⟨
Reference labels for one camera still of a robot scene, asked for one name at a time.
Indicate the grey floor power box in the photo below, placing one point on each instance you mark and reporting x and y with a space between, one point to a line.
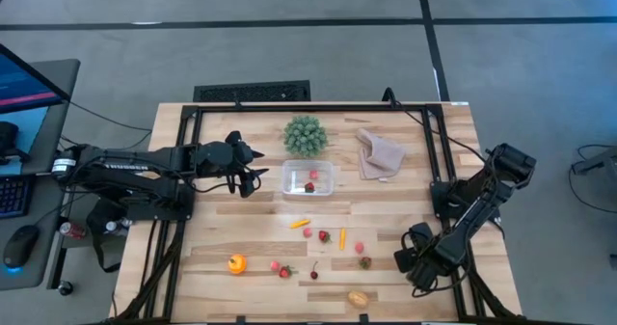
598 161

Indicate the black aluminium table frame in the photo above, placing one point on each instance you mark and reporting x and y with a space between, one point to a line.
313 108

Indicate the grey side desk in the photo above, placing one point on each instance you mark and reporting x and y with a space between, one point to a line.
58 122

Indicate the black floor vent grille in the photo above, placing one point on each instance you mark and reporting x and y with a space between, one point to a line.
250 92

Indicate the pink toy berry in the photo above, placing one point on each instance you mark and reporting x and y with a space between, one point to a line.
359 247
275 265
313 174
307 232

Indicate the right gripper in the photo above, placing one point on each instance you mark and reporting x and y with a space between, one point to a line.
434 267

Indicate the black keyboard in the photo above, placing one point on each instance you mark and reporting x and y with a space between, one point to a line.
12 197

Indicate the beige folded cloth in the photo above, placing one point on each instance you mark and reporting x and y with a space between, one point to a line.
381 163

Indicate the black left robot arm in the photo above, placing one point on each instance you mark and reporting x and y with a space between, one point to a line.
144 163

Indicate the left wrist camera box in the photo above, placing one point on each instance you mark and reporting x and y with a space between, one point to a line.
248 187

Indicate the black computer mouse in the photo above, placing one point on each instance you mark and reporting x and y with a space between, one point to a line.
20 245

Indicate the black caster wheel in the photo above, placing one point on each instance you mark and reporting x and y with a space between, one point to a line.
66 288

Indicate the clear plastic tupperware container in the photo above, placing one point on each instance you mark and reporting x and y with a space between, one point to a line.
323 168

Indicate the black rounded desk object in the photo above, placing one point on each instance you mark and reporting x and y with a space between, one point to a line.
7 142

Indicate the red soda can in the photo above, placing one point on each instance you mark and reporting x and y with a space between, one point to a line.
73 230

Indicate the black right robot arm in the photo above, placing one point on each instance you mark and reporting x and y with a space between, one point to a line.
472 219

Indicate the dark red toy cherry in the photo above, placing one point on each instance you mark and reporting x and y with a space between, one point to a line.
314 274

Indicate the orange toy fruit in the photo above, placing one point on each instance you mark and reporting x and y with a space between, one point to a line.
236 263

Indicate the clear plastic bottle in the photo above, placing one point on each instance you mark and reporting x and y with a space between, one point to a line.
113 226

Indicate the computer monitor blue screen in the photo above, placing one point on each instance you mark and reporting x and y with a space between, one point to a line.
24 86

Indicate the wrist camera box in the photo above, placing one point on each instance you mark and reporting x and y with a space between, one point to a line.
248 187
406 260

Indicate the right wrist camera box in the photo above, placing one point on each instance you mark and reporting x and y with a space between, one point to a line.
406 260

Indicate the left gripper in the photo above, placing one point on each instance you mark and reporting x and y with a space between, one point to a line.
238 156

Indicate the green artificial ball plant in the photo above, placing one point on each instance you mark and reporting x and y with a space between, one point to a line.
305 136

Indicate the red toy strawberry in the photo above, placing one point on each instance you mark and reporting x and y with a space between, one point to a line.
309 187
365 262
285 271
324 236
⟩
*Required action*
To complete the exercise, return the listing above exactly and omit its pictures.

*Answer*
Reference labels for one camera still of a robot scene, asked for one name at a time.
Indicate the grey floor power box in the photo below, placing one point on each instance you mark and reporting x and y with a space between, one point to a line.
598 161

Indicate the black aluminium table frame in the photo above, placing one point on each instance you mark and reporting x and y with a space between, one point to a line.
313 108

Indicate the grey side desk in the photo above, placing one point on each instance you mark and reporting x and y with a space between, one point to a line.
58 122

Indicate the black floor vent grille in the photo above, placing one point on each instance you mark and reporting x and y with a space between, one point to a line.
250 92

Indicate the pink toy berry in the photo above, placing one point on each instance you mark and reporting x and y with a space between, one point to a line.
359 247
275 265
313 174
307 232

Indicate the right gripper in the photo above, placing one point on each instance you mark and reporting x and y with a space between, one point to a line.
434 267

Indicate the black keyboard in the photo above, placing one point on each instance you mark and reporting x and y with a space between, one point to a line.
12 197

Indicate the beige folded cloth in the photo above, placing one point on each instance you mark and reporting x and y with a space between, one point to a line.
381 163

Indicate the black left robot arm in the photo above, placing one point on each instance you mark and reporting x and y with a space between, one point to a line.
144 163

Indicate the left wrist camera box in the photo above, placing one point on each instance you mark and reporting x and y with a space between, one point to a line.
248 187

Indicate the black computer mouse in the photo above, placing one point on each instance you mark and reporting x and y with a space between, one point to a line.
20 245

Indicate the black caster wheel in the photo above, placing one point on each instance you mark and reporting x and y with a space between, one point to a line.
66 288

Indicate the clear plastic tupperware container in the photo above, placing one point on each instance you mark and reporting x and y with a space between, one point to a line.
323 168

Indicate the black rounded desk object in the photo above, placing one point on each instance you mark and reporting x and y with a space between, one point to a line.
7 142

Indicate the red soda can in the photo above, placing one point on each instance you mark and reporting x and y with a space between, one point to a line.
73 230

Indicate the black right robot arm in the photo above, placing one point on each instance you mark and reporting x and y with a space between, one point to a line.
472 219

Indicate the dark red toy cherry in the photo above, placing one point on each instance you mark and reporting x and y with a space between, one point to a line.
314 274

Indicate the orange toy fruit in the photo above, placing one point on each instance you mark and reporting x and y with a space between, one point to a line.
236 263

Indicate the clear plastic bottle in the photo above, placing one point on each instance you mark and reporting x and y with a space between, one point to a line.
113 226

Indicate the computer monitor blue screen in the photo above, placing one point on each instance you mark and reporting x and y with a space between, one point to a line.
24 86

Indicate the wrist camera box in the photo above, placing one point on each instance you mark and reporting x and y with a space between, one point to a line.
248 187
406 260

Indicate the right wrist camera box in the photo above, placing one point on each instance you mark and reporting x and y with a space between, one point to a line.
406 260

Indicate the left gripper in the photo above, placing one point on each instance you mark and reporting x and y with a space between, one point to a line.
238 156

Indicate the green artificial ball plant in the photo above, placing one point on each instance you mark and reporting x and y with a space between, one point to a line.
305 136

Indicate the red toy strawberry in the photo above, placing one point on each instance you mark and reporting x and y with a space between, one point to a line.
309 187
365 262
285 271
324 236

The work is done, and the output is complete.